La tv del futuro è dietro lo schermo

Lo chiamano piccolo schermo, ma ormai è sempre più ampio e pervasivo, come dimostra il convegno internazionale «Lo schermo Globale: presente e futuro della televisione», in programma domani e dopodomani alla Triennale, organizzato dalla stessa Triennale e dall'Università cattolica di Milano (info: 02-724341). Una due giorni con studiosi, docenti universitari e rappresentanti delle aziende per analizzare la televisione del presente e cercare di capire come sarà quella del futuro. Con l'affermarsi infatti delle nuove tecnologie i programmi televisivi possono essere visti ovunque: sullo schermo classico, ma anche sul computer, il cellulare, su postazioni stradali. Un argomento di cui si occuperà la prima delle tavole rotonde in programma, domani dalle 9.30, quella curata da Francesco Casetti e intitolata «Tv e altri schermi fra convergenza e divergenza». Prenderanno la parola Federico di Chio (Mediaset), Andrea Fabiano (Rai), Giuseppe Richeri (Università della Svizzera italiana), Marco Biraghi (Politecnico di Milano), Gianni Celata (Università La Sapienza di Roma).

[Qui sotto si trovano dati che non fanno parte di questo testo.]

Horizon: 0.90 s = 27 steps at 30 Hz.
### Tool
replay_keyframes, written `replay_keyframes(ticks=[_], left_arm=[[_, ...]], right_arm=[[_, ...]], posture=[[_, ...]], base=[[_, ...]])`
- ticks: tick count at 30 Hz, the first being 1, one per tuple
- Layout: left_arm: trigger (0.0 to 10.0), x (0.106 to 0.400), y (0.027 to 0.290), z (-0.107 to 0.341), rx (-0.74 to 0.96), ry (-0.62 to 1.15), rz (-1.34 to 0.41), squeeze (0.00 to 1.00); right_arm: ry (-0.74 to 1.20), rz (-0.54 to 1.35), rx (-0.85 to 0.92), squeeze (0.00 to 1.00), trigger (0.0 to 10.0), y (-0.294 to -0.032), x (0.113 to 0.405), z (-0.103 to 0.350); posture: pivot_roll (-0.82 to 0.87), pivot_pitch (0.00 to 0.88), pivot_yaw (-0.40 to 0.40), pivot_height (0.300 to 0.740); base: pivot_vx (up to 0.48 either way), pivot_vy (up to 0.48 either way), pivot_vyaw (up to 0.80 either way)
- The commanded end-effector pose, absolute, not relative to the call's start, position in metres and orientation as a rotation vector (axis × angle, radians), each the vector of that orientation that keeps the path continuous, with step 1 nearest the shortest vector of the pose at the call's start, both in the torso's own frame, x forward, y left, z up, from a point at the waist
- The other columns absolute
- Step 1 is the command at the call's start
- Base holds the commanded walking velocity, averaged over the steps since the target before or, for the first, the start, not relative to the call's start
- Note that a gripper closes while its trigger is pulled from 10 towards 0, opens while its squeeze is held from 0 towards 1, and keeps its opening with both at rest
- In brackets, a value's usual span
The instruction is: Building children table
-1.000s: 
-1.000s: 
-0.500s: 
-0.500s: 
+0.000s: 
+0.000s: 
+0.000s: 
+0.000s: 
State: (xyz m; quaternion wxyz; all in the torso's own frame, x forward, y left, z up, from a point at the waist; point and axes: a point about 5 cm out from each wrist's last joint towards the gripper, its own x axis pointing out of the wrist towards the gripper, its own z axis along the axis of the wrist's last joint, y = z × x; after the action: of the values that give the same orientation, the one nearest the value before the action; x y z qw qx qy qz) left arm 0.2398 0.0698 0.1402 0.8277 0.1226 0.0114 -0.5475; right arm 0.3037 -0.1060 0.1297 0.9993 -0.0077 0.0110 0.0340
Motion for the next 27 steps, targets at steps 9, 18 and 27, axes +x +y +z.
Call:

Sempre domani, dalle 14.30, focus invece su un canale satellitare, Fox Crime, interamente dedicato al giallo e al mystery che programma serie tv americane (Csi, Law&Order, Dexter etc), ma anche documentari e produzioni nostrane. Concepito dallo staff italiano di Fox Channels Italy, Fox Crime in un paio d'anni ha saputo crearsi uno zoccolo duro di appassionati, tanto da essere esportato anche all'estero. Del fenomeno parleranno, coordinati da Aldo Grasso, Kim Akass e Janet McCabe (Manchester Metropolitan University), Paola Acquaviva e Dadà Isola (Fox Channels Italy) e il giallista Sandro Dazieri.
Giovedì invece il discorso si sposterà su aspetti più tecnici: dalle 9.30, infatti, Oscar Garcia Pañella (Escola d'Enginyeria i Arquitectura La Salle, Barcellona), Espen Ytreberg (Università di Oslo), Fausto Colombo (Università Cattolica) dibatteranno su «TV e e forme partecipative tra design e comportamento delle audience», mentre Andrea Barsotti (Tiscali), Alessandro Petazzi (Fastweb) e Alessandra Proto (Telecom Italia Media) ci parleranno della «Sfida dell'Iptv». Nel pomeriggio invece Mark Deuze (Indiana University) terrà una lezione su «Giornalismo, nuovi media e la cultura della convergenza», mentre Emilio Carelli (Sky Tg24), Paolo Liguori (TgCom) e Marco Pratellesi (Corriere.it) ci condurrano nei meandri del giornalismo digitale, tra «Routine produttive, formati e policies».